I’ll give an example as to what I mean:

local msg = '<p>This is a demonstration &amp; a <a href=\"https://www.google.com">hyperlink example</a>  </p>'

My ideal result of converting this would be "This is a demonstration & a hyperlink example." (without the link in question)

So, basically, anyone know of the best way to get rid of the HTML stuff from a string and just keep the plain text? Any help with this would be greatly appreciated :slightly_smiling_face:

Hey, thanks for your timely response,

I already have the data, all I need is to convert it to plaintext so it can be shown to a user, I don’t believe that module does what I’m looking for - Not from the description/examples at least :slightly_smiling_face:

Excuse me, at the time I didn’t check the module at the time.

THIS should be what you’re looking for.

Example code:

local html = [[<p id="test">Hi &amp; test </p>]]

local HTML = require(script.html)

print(HTML.parse(html):select("#test")[1]:content())

Although I will warn you, it does not parse entities (&amp;)

This looks promising! :slightly_smiling_face: However my html text does not come with an ID, it is just a string with HTML tags, I’ve tried doing some playing around to try and get it to work with what I have but can’t seem to get it to, any ideas?

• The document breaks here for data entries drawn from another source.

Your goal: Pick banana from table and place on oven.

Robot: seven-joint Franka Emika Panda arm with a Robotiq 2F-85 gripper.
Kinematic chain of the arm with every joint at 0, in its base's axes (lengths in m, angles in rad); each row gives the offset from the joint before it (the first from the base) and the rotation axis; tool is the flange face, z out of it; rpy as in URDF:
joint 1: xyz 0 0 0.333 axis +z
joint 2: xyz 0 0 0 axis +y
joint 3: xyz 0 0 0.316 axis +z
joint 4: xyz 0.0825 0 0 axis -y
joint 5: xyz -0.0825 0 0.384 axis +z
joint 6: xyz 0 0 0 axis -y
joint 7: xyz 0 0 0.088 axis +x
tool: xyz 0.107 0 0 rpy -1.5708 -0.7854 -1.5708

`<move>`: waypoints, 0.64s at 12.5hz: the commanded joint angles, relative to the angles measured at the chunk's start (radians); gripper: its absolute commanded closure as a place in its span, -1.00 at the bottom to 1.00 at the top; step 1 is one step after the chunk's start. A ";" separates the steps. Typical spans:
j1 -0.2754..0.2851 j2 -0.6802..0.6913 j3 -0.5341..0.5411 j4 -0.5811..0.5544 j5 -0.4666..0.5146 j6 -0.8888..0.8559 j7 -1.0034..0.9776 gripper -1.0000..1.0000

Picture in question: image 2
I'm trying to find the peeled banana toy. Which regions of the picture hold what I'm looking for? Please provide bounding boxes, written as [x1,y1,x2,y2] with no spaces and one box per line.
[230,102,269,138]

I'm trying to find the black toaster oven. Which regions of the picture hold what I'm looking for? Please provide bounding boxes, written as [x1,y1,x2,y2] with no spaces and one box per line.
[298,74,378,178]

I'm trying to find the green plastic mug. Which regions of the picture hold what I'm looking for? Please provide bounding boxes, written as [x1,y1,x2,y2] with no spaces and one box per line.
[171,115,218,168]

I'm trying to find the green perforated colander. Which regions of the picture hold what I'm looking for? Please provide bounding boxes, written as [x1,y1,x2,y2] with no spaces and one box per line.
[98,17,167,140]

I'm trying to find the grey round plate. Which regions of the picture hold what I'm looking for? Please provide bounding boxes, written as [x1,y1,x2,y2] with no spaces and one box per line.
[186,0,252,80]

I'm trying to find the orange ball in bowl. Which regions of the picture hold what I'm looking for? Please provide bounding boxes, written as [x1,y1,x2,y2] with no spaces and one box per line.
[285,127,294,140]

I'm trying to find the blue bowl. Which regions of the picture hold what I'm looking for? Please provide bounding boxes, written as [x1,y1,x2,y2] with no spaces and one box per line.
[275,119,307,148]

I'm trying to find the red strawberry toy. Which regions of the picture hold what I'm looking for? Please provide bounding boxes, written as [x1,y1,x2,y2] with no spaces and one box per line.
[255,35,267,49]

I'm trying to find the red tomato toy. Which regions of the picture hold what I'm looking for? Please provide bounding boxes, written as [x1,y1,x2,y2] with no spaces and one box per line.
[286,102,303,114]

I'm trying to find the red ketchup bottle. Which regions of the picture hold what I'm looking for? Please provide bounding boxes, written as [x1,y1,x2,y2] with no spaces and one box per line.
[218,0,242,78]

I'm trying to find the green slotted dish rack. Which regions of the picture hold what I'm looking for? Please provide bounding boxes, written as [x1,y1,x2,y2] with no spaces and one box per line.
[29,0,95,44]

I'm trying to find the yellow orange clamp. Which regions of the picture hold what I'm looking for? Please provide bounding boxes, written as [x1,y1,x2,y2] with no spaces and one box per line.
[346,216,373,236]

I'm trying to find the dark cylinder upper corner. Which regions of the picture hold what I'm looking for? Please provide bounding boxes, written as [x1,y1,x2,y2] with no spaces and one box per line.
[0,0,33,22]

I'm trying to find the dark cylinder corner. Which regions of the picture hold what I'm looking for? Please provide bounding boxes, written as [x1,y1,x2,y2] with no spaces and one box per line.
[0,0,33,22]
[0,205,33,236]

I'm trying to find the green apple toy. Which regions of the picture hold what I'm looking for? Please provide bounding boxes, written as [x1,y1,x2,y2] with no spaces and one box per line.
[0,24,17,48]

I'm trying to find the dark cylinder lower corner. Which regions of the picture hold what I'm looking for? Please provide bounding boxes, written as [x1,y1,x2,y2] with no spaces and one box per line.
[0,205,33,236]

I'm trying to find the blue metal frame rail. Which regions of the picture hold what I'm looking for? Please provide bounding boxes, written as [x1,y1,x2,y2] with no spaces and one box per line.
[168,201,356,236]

Since the HTML-text is returned from a value in a table its just a plain string: <p>Example text and <a href=\"https://www.google.com">example hyperlink</a> </p>
As such, it does not have an ID associated with it, so I’m not sure how to make this particular scenario work with that. :slight_smile:

Sorry that I’ve not responded in a while.

Anyways, it looks like it isn’t really even valid HTML. So the library will be useless. But, it might help you in other parts of what you’re doing.

Anyways, try this

print(str:gsub("<[^>]*>",""))

But once again it will strip it of all formatting and &amp;s will not be replaced.